The peptidoglycan of the bacterial cell wall undergoes a permanent turnover during cell growth and differentiation. In the Gram-positive pathogen Staphylococcus aureus, the major peptidoglycan hydrolase Atl is required for accurate cell division, daughter cell separation and autolysis. Atl is a bifunctional N-acetylmuramoyl-L-alanine amidase/endo-ß-N-acetylglucosaminidase that releases peptides and the disaccharide N-acetylmuramic acid-ß-1,4-N-acetylglucosamine (MurNAc-GlcNAc) from the peptido-glycan. Here we revealed the recycling pathway of the cell wall turnover product MurNAc-GlcNAc in S. aureus. The latter disaccharide is internalized and concomitantly phosphorylated by the phosphotransferase system (PTS) transporter MurP, which had been implicated previously in the uptake and phosphorylation of MurNAc.

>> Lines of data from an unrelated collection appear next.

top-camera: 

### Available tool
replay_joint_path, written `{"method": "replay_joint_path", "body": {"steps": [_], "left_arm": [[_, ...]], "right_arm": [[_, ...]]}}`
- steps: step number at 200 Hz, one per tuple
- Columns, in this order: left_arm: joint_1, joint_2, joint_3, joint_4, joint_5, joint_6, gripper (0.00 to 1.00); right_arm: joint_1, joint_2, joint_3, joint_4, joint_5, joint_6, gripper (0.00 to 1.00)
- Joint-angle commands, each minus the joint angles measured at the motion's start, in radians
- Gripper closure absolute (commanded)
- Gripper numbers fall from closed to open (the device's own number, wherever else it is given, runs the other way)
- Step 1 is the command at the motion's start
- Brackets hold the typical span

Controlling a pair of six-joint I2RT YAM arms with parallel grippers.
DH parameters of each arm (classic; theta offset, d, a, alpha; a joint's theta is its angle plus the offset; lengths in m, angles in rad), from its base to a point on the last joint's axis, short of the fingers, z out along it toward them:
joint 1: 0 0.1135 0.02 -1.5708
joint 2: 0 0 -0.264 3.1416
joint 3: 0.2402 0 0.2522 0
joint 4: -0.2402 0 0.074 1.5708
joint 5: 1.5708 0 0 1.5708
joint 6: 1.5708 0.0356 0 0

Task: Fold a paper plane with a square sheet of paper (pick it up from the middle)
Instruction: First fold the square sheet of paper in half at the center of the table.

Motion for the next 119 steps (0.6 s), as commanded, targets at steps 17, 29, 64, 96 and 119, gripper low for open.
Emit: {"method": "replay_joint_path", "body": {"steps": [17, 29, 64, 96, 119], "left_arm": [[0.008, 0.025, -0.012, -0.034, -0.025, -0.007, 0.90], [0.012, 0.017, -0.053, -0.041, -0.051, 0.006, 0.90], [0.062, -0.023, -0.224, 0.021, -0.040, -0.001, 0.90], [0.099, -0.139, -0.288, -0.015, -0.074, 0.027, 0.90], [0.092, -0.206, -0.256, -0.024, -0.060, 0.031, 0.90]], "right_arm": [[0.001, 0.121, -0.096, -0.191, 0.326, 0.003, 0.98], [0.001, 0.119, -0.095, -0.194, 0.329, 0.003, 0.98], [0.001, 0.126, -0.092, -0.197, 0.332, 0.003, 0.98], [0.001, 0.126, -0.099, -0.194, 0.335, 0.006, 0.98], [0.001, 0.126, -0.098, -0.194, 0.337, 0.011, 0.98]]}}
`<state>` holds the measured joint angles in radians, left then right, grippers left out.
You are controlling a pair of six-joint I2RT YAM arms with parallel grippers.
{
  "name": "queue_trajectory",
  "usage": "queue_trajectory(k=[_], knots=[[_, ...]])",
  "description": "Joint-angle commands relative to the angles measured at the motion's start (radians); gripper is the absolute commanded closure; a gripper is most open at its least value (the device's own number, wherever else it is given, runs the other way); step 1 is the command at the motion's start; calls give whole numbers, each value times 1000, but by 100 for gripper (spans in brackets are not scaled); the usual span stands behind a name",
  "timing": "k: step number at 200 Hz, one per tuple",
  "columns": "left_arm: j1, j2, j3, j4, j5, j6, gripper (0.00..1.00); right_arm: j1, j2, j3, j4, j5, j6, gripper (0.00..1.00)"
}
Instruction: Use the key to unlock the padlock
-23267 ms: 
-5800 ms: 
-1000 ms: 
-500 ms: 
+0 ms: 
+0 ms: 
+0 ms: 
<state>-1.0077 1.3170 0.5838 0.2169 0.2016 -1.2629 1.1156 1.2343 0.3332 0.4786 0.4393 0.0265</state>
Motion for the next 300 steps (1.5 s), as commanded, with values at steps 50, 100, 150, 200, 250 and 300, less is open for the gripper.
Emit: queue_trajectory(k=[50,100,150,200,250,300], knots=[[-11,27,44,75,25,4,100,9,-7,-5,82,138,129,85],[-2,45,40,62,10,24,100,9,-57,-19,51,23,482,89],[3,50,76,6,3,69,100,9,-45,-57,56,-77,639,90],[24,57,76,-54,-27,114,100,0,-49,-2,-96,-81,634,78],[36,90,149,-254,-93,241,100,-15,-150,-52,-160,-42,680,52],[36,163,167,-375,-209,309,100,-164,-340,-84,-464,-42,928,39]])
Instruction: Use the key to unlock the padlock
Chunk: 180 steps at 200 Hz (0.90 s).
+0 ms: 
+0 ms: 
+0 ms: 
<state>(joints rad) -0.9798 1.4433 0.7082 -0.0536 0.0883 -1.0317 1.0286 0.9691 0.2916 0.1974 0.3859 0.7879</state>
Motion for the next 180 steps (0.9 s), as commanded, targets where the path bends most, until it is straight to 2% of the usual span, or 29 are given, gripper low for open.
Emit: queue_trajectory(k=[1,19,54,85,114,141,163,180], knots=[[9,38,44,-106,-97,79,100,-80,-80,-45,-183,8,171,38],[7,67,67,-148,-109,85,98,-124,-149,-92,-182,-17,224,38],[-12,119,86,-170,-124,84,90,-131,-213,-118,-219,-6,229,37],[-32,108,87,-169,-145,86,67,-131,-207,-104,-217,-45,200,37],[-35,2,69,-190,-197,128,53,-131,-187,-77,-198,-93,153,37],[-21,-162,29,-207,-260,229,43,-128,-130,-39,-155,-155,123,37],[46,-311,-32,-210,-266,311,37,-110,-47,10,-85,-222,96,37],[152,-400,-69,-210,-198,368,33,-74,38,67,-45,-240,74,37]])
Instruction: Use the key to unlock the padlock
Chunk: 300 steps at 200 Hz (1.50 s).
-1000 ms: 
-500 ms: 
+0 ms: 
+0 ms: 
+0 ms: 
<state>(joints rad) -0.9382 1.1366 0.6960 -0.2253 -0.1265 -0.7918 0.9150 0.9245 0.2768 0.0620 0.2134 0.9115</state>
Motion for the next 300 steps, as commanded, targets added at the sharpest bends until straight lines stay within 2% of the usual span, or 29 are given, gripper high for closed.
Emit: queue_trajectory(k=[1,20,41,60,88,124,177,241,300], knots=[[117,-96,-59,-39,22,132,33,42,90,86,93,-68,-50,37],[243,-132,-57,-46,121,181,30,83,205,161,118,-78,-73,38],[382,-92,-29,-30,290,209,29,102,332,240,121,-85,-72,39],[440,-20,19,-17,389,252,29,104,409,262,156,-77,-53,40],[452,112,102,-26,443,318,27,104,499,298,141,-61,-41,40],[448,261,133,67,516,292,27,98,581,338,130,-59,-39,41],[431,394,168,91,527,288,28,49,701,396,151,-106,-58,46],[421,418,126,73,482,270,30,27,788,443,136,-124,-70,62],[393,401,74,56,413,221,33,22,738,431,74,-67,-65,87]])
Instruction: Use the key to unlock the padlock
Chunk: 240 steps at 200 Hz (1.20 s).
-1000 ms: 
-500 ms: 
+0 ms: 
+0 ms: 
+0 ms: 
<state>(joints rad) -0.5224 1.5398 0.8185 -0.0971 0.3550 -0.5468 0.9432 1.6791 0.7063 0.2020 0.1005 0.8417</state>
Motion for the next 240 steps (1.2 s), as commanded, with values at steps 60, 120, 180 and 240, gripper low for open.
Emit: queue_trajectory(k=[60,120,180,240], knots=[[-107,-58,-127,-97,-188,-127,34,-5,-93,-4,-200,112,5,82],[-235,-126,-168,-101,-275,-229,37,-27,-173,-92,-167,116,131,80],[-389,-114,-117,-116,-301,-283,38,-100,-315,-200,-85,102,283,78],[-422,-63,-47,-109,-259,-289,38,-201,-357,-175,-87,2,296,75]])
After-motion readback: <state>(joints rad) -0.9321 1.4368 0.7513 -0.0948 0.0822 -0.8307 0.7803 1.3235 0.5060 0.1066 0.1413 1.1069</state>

Since MurP mutant cells accumulate MurNAc-GlcNAc and not MurNAc in the culture medium during growth, the disaccharide represents the physiological substrate of the PTS transporter. We further identified and characterized a novel 6-phospho-N-acetylmuramidase, named MupG, which intracellularly hydrolyses MurNAc 6-phosphate-GlcNAc, the product of MurP-uptake and phosphorylation, yielding MurNAc 6-phosphate and GlcNAc. MupG is the first characterized representative of a novel family of glycosidases containing domain of unknown function 871 (DUF871). The corresponding gene mupG (SAUSA300_0192) of S. aureus strain USA300 is the first gene within a putative operon that also includes genes encoding the MurNAc 6-phosphate etherase MurQ, MurP, and the putative transcriptional regulator MurR. Using mass spectrometry, we observed cytoplasmic accumulation of MurNAc 6-phosphate-GlcNAc in ΔmupG and ΔmupGmurQ markerless non-polar deletion mutants, but not in the wild type or in the complemented ΔmupG strain. MurNAc 6-phosphate-GlcNAc levels in the mutants increased during stationary phase, in accordance with previous observations regarding peptidoglycan recycling in S. aureus.